About this exercise:
Set down exactly the lines below, starting at the one that contains "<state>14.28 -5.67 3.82" and ending at the one that contains "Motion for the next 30", with both of those lines included and nothing else.

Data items

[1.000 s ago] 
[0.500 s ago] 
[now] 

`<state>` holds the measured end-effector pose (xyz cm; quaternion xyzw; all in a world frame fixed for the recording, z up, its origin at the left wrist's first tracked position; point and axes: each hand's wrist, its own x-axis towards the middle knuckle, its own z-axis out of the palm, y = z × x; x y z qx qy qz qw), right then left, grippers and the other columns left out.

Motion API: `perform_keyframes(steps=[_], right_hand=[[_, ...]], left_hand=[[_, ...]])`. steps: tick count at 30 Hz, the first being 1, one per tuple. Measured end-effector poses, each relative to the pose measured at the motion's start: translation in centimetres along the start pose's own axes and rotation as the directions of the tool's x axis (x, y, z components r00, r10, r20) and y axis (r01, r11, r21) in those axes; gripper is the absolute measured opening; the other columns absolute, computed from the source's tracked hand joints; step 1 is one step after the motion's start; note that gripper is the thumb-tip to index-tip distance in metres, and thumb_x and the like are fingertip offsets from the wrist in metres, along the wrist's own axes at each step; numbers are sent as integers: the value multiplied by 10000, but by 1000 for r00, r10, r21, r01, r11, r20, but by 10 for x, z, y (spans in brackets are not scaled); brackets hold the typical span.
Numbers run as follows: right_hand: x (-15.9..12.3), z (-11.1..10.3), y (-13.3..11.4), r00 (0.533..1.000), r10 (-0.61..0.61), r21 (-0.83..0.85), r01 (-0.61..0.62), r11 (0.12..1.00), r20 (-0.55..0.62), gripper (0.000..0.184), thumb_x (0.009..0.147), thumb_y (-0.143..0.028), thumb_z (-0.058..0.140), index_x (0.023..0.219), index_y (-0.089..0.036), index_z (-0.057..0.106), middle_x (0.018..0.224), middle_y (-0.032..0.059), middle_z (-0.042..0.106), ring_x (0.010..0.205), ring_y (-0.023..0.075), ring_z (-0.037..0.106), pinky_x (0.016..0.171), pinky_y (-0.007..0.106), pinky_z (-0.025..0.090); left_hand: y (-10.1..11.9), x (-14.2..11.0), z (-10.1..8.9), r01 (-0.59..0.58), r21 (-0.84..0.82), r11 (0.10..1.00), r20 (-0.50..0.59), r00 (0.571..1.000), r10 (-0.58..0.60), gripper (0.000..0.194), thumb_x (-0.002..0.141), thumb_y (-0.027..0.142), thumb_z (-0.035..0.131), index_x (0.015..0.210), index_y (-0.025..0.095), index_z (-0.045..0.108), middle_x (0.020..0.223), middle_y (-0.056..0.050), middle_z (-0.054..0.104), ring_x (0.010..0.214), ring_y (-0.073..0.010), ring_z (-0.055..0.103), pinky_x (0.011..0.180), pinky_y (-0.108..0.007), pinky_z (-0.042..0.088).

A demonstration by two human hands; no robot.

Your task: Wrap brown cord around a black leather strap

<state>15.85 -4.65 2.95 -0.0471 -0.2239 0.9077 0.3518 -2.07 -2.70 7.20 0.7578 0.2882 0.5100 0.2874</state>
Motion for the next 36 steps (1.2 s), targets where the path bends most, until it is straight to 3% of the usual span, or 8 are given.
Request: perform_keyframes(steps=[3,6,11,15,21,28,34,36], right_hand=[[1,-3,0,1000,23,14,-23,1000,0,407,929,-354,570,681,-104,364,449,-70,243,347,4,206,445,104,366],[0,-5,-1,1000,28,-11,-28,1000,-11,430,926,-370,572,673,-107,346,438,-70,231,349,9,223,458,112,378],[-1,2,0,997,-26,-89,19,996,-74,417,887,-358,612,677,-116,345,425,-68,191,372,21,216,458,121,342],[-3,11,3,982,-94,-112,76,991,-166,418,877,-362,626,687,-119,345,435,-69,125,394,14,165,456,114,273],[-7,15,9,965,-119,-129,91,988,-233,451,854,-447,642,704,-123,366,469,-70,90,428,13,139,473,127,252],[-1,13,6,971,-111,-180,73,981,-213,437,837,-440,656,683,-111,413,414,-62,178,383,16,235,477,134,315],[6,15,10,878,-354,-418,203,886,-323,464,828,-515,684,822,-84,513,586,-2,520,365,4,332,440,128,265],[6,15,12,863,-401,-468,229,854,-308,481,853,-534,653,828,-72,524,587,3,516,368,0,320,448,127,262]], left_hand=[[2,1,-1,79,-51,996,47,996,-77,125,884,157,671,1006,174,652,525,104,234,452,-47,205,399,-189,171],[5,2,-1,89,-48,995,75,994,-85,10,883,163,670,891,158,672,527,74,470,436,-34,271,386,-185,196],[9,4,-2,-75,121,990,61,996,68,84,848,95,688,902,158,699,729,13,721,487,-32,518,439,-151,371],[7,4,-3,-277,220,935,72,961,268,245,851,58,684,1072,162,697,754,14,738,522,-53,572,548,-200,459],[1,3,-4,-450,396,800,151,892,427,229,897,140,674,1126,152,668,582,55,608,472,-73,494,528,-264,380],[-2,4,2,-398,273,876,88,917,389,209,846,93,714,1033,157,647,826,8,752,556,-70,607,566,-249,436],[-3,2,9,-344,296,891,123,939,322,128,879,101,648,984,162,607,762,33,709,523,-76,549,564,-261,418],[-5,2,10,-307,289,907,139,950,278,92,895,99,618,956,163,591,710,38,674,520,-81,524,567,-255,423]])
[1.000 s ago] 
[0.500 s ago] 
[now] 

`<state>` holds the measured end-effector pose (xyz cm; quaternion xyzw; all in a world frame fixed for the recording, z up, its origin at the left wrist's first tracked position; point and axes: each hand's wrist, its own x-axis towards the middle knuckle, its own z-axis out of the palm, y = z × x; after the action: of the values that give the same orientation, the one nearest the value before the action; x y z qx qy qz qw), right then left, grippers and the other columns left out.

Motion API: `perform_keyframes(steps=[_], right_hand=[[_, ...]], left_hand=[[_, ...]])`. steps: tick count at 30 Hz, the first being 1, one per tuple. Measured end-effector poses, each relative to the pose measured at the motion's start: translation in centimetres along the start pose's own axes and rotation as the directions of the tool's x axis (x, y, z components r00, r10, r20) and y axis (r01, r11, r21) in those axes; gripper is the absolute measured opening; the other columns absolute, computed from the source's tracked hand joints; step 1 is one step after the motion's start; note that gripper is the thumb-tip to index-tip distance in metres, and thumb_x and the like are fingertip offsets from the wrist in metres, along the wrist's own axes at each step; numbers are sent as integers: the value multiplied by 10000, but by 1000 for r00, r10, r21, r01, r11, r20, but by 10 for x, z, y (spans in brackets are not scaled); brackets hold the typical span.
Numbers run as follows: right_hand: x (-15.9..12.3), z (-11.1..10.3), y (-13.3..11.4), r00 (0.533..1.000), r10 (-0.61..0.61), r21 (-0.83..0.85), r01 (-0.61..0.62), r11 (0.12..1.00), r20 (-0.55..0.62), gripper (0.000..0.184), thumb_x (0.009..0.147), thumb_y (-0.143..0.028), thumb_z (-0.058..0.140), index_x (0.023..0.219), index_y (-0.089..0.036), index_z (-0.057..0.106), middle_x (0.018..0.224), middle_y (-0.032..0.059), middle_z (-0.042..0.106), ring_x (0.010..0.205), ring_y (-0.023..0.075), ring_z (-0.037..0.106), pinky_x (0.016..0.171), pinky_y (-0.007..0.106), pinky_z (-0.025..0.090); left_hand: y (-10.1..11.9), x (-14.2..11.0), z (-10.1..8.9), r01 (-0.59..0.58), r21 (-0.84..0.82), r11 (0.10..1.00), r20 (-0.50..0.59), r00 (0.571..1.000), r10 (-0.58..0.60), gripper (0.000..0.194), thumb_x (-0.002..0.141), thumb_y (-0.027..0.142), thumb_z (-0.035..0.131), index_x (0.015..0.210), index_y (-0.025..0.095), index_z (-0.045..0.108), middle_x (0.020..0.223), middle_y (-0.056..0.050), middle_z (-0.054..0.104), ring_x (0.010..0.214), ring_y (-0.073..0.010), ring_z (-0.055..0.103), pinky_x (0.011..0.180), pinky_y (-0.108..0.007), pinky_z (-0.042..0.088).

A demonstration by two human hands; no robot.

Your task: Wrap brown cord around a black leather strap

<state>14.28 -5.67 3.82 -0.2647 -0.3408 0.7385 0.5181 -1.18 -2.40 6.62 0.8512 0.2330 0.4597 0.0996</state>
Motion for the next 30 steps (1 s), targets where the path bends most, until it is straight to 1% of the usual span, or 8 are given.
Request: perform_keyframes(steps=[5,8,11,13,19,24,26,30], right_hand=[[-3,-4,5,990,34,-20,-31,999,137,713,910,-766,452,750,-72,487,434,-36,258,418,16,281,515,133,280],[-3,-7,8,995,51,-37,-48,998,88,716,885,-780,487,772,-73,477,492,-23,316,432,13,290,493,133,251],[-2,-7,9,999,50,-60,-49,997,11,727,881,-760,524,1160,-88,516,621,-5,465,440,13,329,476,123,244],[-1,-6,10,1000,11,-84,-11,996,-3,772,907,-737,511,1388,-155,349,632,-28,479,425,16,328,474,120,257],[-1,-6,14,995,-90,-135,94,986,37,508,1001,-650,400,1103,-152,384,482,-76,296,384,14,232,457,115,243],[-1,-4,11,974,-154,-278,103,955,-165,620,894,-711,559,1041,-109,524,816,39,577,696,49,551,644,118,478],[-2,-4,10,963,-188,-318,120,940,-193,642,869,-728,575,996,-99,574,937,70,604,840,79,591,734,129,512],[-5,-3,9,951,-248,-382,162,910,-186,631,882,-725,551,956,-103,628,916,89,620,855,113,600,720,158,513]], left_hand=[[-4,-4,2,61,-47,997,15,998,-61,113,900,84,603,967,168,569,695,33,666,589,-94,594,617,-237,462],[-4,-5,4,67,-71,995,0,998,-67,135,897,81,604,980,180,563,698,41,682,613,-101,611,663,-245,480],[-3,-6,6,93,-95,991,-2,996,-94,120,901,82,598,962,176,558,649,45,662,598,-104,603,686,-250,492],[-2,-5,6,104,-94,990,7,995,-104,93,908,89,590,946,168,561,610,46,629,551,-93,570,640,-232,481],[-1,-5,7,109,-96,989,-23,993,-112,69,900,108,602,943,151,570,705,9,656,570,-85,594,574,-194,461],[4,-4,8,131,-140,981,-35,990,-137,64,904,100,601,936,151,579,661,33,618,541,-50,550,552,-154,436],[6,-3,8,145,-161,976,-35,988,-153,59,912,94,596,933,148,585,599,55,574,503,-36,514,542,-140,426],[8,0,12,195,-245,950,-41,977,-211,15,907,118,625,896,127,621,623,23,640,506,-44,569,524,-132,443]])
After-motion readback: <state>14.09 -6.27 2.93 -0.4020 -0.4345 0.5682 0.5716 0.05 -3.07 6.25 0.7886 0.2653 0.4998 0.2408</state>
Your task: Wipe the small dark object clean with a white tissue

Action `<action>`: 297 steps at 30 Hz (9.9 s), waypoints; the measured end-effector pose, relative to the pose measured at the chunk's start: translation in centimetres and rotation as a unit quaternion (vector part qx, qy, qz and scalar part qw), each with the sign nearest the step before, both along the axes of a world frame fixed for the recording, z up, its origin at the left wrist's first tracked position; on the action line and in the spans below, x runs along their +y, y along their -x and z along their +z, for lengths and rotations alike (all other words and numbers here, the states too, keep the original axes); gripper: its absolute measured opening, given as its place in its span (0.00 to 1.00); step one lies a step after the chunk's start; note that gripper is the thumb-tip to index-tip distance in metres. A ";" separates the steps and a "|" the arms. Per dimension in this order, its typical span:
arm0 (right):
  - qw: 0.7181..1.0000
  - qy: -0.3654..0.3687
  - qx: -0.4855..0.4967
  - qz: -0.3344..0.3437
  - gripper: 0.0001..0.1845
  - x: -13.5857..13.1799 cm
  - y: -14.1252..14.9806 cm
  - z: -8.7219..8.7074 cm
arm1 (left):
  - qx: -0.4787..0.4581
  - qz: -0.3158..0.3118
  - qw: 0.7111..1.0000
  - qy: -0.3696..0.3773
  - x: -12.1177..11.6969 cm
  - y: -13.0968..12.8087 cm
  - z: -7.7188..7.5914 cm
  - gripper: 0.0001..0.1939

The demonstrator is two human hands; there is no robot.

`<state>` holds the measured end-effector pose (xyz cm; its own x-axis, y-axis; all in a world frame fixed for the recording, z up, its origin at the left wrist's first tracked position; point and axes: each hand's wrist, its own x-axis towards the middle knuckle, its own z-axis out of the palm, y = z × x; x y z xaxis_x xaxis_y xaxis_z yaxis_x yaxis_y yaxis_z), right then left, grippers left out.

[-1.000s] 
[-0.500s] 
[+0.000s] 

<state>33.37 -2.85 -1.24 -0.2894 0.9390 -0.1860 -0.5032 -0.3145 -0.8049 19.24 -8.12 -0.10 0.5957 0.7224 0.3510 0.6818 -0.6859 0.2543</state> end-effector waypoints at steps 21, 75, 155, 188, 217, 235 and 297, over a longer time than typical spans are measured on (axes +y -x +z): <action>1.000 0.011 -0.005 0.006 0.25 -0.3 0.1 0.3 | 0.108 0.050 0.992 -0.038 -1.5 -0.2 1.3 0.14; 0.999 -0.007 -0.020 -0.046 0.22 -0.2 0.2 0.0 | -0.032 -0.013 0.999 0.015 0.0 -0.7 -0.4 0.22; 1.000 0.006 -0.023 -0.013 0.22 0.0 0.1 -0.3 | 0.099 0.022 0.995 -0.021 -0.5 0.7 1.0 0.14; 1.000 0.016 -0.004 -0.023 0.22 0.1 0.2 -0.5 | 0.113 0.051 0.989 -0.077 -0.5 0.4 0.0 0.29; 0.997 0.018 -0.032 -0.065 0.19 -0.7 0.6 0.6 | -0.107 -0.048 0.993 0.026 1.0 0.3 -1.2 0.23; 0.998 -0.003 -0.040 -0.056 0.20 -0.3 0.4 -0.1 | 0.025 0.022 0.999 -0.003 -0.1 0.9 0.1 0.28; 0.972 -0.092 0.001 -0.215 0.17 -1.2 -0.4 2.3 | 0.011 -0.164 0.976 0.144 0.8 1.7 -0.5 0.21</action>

Answer box:
<state>14.28 -5.67 3.82 -0.2647 -0.3408 0.7385 0.5181 -1.18 -2.40 6.62 0.8512 0.2330 0.4597 0.0996</state>
Motion for the next 30 steps (1 s), targets where the path bends most, until it is straight to 1% of the usual span, or 8 are given.

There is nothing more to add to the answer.